To do our part in keeping memory and awareness of this turning point in Chinese history alive, the Hamburger Sinologische Gesellschaft (Sinological society) advanced the idea of having an exhibition of Xu Yong’s negatives, eventually implementing the exhibition in cooperation with the Landeszentrale für politische Bildung Hamburg (Center for political education), as well as the Bücherhallen Hamburg (Public libraries). It was decided to hold the exhibition from the middle of February to the middle of March.

My part was the task of curating the exhibition, which gave me a chance to get in contact with Mr. Xu, to work out the details of the exhibition in a half-year long process of deciding on the final shape of the artworks as well as their presentation in the exhibition alongside information about the student movement and the artist, among other things.

Xu Yong

Mr. Xu (*1954) is an internationally acclaimed fine art photographer based in Beijing. With more than ten published photobooks under his belt, and being represented by international galleries, he does not need to pursue a project like this just for shock value or the publicity. Presenting the negatives to the public (which he originally did for the first time in 2014) as a form of historical testimony is a matter dear to his heart.

Many of Xu’s earlier photographic artworks, among them his photos of Beijing’s Hutongs from the 1980s, published in 1989, already touch upon the passage of time, or photography’s relationship with time.

The NEGATIVE/SCANS are the culmination point of this pursuit. They were taken by Xu, presumably without “artistic intention”, when he was 35. He had left the Beijing Advertising Company, where he worked as a photographer, the year before. In 1989 he had started his own company and at the same time began to exhibit his own art photography. Such was his situation, when the student protests began to unfold in the middle of April.

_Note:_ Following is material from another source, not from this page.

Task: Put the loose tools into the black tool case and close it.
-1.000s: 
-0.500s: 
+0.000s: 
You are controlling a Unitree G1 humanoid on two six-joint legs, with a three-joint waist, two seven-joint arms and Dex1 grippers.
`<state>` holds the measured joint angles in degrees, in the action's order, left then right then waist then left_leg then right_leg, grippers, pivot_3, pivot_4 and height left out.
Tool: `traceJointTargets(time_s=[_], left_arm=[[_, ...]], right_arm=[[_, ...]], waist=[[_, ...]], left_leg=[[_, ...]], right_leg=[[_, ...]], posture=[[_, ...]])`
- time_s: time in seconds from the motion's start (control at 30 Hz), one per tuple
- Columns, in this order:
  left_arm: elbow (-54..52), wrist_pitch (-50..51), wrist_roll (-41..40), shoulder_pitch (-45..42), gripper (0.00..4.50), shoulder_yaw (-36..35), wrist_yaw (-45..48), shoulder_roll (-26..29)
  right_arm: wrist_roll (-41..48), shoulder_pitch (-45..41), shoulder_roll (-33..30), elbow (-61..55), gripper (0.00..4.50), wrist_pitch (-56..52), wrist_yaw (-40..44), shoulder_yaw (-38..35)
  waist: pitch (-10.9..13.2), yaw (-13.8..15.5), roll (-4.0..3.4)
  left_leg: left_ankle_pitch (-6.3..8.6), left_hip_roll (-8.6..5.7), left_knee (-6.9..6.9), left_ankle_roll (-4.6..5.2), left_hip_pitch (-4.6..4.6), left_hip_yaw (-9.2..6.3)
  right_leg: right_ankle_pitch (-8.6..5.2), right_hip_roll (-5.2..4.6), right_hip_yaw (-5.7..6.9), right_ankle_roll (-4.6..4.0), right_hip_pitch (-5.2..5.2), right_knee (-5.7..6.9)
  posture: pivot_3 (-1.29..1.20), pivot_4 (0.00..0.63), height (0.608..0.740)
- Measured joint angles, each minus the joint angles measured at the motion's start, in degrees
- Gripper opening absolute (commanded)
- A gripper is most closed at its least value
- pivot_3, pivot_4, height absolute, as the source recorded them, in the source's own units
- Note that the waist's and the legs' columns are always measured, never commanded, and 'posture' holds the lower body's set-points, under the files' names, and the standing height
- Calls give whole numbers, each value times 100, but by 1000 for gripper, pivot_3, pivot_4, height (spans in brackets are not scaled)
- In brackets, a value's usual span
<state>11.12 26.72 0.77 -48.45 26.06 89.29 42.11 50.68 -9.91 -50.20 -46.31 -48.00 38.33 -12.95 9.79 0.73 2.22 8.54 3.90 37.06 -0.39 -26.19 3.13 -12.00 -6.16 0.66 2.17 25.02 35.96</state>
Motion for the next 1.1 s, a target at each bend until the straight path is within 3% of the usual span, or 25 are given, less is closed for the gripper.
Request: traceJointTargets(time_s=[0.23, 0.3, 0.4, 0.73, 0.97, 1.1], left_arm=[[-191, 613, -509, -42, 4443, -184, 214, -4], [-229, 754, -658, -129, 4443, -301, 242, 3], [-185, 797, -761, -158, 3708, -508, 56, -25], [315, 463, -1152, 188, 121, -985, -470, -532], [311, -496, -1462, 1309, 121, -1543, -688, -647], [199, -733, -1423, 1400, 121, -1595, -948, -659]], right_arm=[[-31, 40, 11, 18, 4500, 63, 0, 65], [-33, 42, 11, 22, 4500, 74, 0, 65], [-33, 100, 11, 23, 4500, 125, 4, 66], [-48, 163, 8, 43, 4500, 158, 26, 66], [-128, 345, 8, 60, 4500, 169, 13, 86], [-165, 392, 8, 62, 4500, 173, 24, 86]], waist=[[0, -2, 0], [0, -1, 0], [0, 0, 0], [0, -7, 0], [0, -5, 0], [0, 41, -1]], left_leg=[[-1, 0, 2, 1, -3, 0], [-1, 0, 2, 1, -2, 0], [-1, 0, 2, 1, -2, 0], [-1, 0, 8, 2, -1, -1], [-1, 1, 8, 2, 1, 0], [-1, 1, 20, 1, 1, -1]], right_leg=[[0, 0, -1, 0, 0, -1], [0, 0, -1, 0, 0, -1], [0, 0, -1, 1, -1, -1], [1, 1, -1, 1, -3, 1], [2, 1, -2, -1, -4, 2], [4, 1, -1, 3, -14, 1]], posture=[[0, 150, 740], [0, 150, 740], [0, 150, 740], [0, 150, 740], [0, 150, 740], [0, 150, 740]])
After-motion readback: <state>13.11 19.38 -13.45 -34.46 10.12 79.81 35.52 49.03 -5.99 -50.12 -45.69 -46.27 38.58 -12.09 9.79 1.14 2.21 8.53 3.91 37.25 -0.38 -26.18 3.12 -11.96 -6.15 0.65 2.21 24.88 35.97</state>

30 years later, Xu Yong has already carved out his place in the Chinese art scene. The publication and exhibition of the negatives as an artistic statement by Xu, now 65 and looking back on a successful career, is at the same time both a brave jab at history and the forces shaping it, as well as a symbolic return to his beginnings as an artist. The passage of time itself integrates the author Xu into his artwork, transforming his role from that of a witness in 1989 to one of a conceptual artist in 2019.

The Artworks

The colors of these negatives, which I exposed 30 years ago and kept deep down in some drawer, are slowly fading away. Due to the circumstances, they cannot be exhibited as regular photos. Because of this, I used the method of digital scanning to capture the material form of the negatives, which is almost like recording the photographic records of that year a second time.

The pictures contain the traces of the oil used in the drum scanner. These traces are – just like the images on the film – the most direct proof of the uniquity of our world. The pictures appear inverted, because they have not been corrected, but the technological progress allows us to transform the pictures into their correct form, by using the digital devices we constantly carry with us.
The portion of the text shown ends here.